Unleash the dino: Time-based strategies to improve password cracking

Rédigé par Arnaud Van Straaten - 23/12/2020 - dans Outils - Téléchargement
In this article we share technical details on how Kraqozorus automatically generates password cracking strategies that improve both the number of cracked hashes and time required to run the attacks.

Problem definition

 
During pentests, our experts have to penetrate the target's infrastructure in order to underline all the flaws that could lead to a compromission. Most of the time, accessing a user account, with more or less privileges, can bring new elements into focus.  New endpoints, features or sensitive assets are often discovered that way.
However, passwords are not stored as plaintext but in the form of a hash that needs to be cracked.
These hashes, depending on the function used to compute them, can have widely different performance characteristics.
For example, web services mostly use bcrypt, sha1, and md5, whereas kerberoasting gives TGS ( among other things ) and the /etc/shadow file usually contains sha512crypt hashes. We want pentesters to avoid spending time or effort thinking about which cracking jobs should be launched to maximize their chances of success within the alloted time frame - and we propose to automate that decision.

 

Sample performance

The Kraqominus rig

 
This article uses the following baseline for performance metrics.
  • Kraqozorus software
  • 1 GPU RTX 2080Ti
  • 1 CPU i7-4730K
  • JohnTheRipper Jumbo
  • Hashcat 6.1.1

 

This machine is nicknamed Kraqominus.
 

Sample cracking times

 
Here is the estimated time required to perform a 8-characters-brute-force attack (?a?a?a?a?a?a?a?a) on our Kraqominus rig, for each of these hash functions.
Samples
  Hash function  Estimated time   Mean Speed Hashcat  Mean Speed JohnTheRipper
 Bcrypt  694287.9   y   300 H/s  250 H/s
 Sha512crypt        770.0 y  270 KH/s  4 KH/s
 Sha1  4.4 d  15 GH/s  30 MH/s
 MD5  23.3 h  79 GH/s  50 MH/s
 NT  23.2 h  79.5 GH/s  65 MH/s
 
As can be seen, cracking time and speed vary according to the hash function. However, during an engagement, pentesters do not have unlimited time.
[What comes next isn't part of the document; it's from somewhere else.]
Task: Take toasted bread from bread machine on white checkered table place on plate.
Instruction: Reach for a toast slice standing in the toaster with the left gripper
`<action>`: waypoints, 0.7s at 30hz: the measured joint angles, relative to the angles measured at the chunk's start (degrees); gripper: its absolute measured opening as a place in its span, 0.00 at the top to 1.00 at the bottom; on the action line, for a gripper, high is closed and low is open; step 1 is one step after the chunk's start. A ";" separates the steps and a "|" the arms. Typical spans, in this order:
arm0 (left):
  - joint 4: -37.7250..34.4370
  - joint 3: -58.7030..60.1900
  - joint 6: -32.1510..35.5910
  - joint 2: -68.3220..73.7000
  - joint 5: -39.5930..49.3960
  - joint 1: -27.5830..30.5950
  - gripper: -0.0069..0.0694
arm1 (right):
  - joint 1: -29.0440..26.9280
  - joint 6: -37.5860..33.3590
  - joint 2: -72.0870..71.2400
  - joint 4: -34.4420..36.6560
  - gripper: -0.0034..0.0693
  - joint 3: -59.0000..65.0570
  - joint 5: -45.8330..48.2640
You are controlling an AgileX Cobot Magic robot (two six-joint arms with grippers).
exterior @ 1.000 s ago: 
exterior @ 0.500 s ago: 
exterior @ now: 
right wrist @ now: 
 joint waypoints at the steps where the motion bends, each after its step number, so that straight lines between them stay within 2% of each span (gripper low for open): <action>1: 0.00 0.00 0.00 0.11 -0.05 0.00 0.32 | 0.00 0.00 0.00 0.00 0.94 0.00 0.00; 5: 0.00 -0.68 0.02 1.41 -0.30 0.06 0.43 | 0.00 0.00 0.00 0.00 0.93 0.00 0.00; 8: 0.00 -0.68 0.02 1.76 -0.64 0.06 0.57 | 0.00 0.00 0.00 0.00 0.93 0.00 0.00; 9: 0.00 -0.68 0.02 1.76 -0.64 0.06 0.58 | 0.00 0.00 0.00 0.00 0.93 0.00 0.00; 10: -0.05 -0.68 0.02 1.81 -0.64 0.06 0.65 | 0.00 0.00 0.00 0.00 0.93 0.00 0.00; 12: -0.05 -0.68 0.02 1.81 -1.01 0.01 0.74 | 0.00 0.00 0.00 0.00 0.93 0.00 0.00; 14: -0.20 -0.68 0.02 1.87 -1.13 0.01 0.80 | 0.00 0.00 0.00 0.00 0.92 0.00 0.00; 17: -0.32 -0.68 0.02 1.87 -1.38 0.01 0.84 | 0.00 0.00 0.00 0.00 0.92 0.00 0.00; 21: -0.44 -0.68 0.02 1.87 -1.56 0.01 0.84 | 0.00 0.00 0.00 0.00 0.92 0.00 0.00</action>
A penetration test usually lasts about a week, which means they usually only have a few days to crack hashes so they should not waste time thinking about which attacks to run or monitoring the cracking jobs' progress.
In order to optimize the cracking process efficiency, we should:
  • run tailored attacks, using knowledge acquired during the engagement
  • run as many attacks as possible in the alloted time
 

Strategies

 
Kraqozorus provides strategies in order to:
  1. Simplify the cracking process
  2. Save time
  3. Increase the percentage of cracked passwords

 

Simply put, strategies are sets of attacks, such as:
  • Brute-force
  • Wordlists
  • Wordlists + rules
  • Wordlists combination
  • Wordlists + masks
  • Masklists
  • Recycling cracked passwords
  • Single mode

As a reminder, a rule-based attack consists of a bunch of mutations (modify, cut, extend, duplicate, ... ) on a given wordlist and a mask-based attack represents a subset of a brute-force attack, it's more specific, so by definition, faster.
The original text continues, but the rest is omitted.